У человека на кровати была забинтована вся голова, что делало ее похожей на яйцо. Ни носа, ни ушей. Только прорезь на месте рта, позволявшая ему дышать.
– Но он жив, – сказал Натан.
– Он уже не владеет своими чувствами. Брат Альмеда покинул нас, наложив на себя руки. Огонь погубил его лицо, глаза, уши, язык…
– Почему вы говорите, что его нет в этом мире?
– Брат Альмеда утратил также рассудок. Его неотступно преследует дьявол, к которому он хотел уйти. Мы надеемся все же, что Бог в великом милосердии Своем призовет его к Себе благодаря соборованию, которому мы подвергаем его вот уже вторую неделю. Мы скрываем его здесь, как в своего рода чистилище. Чего вы от него хотите?
– Узнать причину его самоубийства.
– На каком основании? Кто вообще впустил вас в эту часть монастыря? Как вам удалось?..
– Я пришел не для того, чтобы объяснять, как мне удалось проникнуть сюда. Зато могу вам сказать, что меньше месяца назад отец Альмеда исповедовал одного человека, Этьена Шомона, которого некие горе-чародеи пытались воскресить в лаборатории на Аляске. Один агент ФБР заснял эту исповедь на видеопленку, но, о чем они говорили там, не слышно. Через несколько дней федеральный агент, оба врача и медсестра были убиты. ФБР поручило мне допросить Альмеду и выяснить, что ему сказал Шомон. Быть может, в исповеди было указание на личность убийц. Вы поняли, о чем я говорю?
– Не совсем. Как вы догадываетесь, я довольно далек от этого бурного мира и сторонюсь его рифов…
– Я тоже. Но вынужден устранять кое-какие из рифов, на которые вы намекаете.
– Отец Альмеда пытался покончить с собой вовсе не из-за того, что якобы выманил какие-то признания у мертвеца, а из-за того, что пошел на поводу у вашего Боумана.
– Откуда вы это знаете?
– Что вы хотели сказать вашим «я тоже», когда я упомянул о своем затворничестве?
– Я живу, как и вы, вдали от мира. Но один. Мой путь – не христианский. Я выбрал путь дзен.
– Итак, вместо того чтобы подняться, вы опускаетесь.

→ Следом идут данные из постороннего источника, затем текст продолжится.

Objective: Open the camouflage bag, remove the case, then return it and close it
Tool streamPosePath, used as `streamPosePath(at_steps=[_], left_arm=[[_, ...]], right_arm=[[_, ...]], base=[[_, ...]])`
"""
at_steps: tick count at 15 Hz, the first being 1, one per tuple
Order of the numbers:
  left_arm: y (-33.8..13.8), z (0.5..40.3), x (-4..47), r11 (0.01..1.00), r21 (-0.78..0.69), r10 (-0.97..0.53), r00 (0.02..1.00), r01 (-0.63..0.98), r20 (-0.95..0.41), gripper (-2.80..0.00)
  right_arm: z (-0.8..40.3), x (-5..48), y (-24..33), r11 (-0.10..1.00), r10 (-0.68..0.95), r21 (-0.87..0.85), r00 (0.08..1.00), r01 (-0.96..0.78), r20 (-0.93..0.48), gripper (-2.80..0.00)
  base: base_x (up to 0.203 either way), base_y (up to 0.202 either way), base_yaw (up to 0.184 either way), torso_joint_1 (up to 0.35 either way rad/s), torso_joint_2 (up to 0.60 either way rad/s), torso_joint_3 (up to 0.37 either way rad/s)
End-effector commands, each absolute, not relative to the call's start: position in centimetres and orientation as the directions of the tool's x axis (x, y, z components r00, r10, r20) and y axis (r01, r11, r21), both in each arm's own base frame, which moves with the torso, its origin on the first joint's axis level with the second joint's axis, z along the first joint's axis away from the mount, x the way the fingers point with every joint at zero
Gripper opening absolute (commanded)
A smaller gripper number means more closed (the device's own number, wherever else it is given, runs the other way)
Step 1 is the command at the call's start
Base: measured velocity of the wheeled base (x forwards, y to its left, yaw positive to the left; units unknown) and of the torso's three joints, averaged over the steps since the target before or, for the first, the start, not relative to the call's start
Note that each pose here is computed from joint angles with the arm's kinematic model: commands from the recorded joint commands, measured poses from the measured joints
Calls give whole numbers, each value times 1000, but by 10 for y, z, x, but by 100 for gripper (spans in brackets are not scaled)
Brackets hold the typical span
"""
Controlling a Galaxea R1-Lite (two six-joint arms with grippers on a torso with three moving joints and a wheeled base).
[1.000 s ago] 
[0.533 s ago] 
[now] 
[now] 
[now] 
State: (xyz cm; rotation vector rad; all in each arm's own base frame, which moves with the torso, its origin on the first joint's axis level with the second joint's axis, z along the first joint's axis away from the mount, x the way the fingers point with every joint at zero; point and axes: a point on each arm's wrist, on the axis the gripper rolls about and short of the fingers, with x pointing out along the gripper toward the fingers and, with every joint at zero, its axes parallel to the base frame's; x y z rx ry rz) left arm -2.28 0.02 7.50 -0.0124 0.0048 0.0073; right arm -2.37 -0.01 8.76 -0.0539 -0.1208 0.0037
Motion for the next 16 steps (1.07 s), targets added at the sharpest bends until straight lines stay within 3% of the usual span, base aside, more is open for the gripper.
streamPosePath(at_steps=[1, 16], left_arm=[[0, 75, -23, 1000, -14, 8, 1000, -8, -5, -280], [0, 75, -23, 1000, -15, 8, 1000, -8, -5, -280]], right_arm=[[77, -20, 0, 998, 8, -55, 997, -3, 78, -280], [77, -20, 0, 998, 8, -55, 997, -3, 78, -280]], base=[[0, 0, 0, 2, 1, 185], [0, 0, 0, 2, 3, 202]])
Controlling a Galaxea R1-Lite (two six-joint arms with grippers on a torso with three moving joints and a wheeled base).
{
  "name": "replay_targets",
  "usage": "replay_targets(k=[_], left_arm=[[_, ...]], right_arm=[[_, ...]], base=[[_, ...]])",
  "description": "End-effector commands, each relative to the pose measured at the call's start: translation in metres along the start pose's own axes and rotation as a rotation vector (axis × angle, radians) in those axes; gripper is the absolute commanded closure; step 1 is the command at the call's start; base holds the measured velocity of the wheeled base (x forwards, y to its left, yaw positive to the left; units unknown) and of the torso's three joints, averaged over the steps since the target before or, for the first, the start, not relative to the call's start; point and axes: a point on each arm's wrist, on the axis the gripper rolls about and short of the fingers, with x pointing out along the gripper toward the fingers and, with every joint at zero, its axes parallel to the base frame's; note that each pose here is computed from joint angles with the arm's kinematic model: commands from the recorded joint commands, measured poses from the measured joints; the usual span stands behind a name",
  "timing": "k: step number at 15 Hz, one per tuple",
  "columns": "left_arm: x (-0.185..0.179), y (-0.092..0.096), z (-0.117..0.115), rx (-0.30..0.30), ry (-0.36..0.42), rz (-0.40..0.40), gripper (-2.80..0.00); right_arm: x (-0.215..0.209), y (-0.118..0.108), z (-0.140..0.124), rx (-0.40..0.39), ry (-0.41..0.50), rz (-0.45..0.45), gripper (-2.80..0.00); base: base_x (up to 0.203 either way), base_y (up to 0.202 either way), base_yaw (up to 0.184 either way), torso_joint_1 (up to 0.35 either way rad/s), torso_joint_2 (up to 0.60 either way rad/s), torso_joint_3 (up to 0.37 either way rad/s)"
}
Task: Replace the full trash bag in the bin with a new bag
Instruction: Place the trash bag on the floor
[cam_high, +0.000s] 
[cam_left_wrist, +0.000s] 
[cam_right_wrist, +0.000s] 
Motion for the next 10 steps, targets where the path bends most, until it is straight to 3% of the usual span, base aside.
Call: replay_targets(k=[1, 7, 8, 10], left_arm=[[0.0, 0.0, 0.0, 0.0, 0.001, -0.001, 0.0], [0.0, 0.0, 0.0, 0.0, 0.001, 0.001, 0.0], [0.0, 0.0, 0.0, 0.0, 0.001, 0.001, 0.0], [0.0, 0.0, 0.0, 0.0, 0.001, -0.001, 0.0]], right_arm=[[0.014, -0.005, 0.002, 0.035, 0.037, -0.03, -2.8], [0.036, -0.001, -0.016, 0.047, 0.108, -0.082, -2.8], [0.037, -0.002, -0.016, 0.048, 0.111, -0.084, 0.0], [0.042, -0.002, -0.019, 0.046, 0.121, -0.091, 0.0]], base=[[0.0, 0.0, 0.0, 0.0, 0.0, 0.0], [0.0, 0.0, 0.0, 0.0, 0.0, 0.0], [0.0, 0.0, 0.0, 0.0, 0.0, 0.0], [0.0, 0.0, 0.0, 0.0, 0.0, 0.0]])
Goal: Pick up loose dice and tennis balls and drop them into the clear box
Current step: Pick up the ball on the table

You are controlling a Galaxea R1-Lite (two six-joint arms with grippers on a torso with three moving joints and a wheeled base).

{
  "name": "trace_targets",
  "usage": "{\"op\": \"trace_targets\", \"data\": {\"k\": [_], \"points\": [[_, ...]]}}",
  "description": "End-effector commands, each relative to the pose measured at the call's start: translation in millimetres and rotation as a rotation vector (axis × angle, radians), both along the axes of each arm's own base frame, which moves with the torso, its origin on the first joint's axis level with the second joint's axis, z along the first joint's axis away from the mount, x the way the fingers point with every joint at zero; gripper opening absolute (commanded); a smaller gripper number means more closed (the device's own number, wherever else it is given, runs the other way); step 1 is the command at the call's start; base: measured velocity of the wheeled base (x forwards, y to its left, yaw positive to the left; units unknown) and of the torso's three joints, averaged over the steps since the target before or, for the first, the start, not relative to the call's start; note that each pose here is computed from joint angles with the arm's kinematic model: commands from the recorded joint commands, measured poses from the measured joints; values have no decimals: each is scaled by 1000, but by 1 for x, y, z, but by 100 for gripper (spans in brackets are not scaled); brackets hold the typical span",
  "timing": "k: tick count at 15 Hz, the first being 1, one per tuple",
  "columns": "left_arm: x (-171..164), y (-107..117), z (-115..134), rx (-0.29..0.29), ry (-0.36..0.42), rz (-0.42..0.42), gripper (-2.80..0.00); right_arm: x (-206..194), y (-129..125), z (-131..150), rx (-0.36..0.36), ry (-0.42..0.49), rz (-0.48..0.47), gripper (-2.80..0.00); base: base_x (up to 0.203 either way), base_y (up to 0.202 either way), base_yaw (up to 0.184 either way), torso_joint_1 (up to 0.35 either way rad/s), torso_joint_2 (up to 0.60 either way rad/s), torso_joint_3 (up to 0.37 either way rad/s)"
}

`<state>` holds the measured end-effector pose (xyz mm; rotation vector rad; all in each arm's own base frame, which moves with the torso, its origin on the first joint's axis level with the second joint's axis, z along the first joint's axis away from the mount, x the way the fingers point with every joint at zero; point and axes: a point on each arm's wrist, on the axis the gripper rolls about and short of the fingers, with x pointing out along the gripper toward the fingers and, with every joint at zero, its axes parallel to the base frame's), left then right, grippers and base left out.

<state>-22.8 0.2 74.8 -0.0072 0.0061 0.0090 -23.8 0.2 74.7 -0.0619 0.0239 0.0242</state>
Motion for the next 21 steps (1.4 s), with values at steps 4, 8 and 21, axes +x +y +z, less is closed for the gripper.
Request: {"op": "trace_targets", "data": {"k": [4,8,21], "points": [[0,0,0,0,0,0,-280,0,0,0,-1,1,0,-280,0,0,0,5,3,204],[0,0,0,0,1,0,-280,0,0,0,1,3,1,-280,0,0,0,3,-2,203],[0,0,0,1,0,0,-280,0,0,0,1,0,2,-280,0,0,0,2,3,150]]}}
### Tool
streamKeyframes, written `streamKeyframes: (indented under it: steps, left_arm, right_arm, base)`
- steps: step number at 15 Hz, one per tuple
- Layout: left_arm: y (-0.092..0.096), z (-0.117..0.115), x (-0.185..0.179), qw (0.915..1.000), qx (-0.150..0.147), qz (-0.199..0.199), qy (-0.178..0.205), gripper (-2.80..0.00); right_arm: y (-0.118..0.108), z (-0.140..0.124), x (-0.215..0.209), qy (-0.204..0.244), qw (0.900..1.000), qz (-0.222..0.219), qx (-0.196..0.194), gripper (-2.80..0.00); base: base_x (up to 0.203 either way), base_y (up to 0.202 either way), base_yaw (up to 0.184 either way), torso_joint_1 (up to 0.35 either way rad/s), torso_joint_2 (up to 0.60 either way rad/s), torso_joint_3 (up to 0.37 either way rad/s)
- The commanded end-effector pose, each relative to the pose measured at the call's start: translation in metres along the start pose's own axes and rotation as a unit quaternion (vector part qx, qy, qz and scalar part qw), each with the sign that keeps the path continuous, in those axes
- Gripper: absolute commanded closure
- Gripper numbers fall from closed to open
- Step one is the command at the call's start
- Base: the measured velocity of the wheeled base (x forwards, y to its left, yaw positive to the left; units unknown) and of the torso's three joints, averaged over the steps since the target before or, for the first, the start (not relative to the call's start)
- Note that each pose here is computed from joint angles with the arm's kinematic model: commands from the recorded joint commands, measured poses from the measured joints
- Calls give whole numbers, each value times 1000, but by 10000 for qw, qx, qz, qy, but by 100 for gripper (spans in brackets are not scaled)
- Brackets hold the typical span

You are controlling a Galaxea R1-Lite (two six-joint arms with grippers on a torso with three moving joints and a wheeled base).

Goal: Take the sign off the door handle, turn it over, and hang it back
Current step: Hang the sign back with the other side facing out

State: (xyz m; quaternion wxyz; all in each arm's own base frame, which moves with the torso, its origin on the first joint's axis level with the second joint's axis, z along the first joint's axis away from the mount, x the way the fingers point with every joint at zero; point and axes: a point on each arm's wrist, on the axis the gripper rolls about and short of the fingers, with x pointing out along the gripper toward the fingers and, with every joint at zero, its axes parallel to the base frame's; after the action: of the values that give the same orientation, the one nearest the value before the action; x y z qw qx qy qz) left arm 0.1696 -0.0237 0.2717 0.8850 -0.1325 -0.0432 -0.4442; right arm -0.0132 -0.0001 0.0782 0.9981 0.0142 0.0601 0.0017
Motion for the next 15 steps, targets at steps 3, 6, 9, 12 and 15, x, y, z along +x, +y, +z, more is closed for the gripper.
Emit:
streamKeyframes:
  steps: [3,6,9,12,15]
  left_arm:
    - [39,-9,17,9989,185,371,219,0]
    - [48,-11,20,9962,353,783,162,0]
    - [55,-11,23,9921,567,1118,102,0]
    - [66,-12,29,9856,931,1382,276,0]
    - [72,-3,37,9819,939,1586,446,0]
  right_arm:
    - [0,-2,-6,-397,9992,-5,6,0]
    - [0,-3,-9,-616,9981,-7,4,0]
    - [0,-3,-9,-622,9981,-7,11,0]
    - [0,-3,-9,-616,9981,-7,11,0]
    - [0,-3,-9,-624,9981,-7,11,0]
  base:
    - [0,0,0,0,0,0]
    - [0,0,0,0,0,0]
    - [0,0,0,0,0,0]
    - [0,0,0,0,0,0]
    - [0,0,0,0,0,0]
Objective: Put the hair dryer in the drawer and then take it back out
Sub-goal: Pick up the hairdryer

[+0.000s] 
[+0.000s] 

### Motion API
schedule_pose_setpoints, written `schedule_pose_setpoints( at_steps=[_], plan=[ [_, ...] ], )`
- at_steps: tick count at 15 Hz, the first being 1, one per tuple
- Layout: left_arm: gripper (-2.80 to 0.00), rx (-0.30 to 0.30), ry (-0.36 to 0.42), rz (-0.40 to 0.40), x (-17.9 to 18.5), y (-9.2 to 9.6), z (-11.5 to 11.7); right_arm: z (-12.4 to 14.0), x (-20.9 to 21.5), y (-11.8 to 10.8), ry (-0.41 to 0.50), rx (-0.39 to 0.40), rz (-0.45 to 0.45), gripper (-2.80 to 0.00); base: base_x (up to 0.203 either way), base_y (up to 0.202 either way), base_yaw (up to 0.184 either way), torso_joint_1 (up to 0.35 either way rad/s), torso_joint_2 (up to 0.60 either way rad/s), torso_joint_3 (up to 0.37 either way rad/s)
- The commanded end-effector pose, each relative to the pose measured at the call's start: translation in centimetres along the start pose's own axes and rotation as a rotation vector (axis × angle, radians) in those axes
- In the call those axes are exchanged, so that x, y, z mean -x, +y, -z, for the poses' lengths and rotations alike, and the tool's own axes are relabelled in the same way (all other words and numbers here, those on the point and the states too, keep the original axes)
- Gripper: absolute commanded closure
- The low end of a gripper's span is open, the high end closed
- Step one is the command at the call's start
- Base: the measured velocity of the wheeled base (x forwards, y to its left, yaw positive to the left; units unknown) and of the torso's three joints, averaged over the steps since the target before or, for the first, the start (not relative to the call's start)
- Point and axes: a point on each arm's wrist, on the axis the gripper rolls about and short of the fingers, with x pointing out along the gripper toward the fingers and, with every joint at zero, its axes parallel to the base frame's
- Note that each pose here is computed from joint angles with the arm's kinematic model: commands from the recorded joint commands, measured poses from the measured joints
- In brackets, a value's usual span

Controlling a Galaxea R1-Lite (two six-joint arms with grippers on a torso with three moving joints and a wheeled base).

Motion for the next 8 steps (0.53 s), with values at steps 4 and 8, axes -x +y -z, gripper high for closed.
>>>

– Я возвращаюсь к первоначалам.
– А куда же вы дели Бога?
– Он на своем месте. В точном соответствии человеку. Я не понимаю двойственности, противопоставляющей слабую натуру человека неприкасаемой божественной сущности Бога.
– Тем не менее вам ведь наверняка приходилось охотиться на эти слабые натуры, при вашем-то ремесле.
– Мне случалось охотиться и на Бога.
– Что вас удерживает в этом обществе? Просто задание ФБР?
Монах явно испытывал его. Ошибаться нельзя. Нужно преодолеть еще одну ступень в этой партии по правилам цистерцианской стратегии.
– Сначала я согласился на расследование, потому что агент Боуман был моим другом.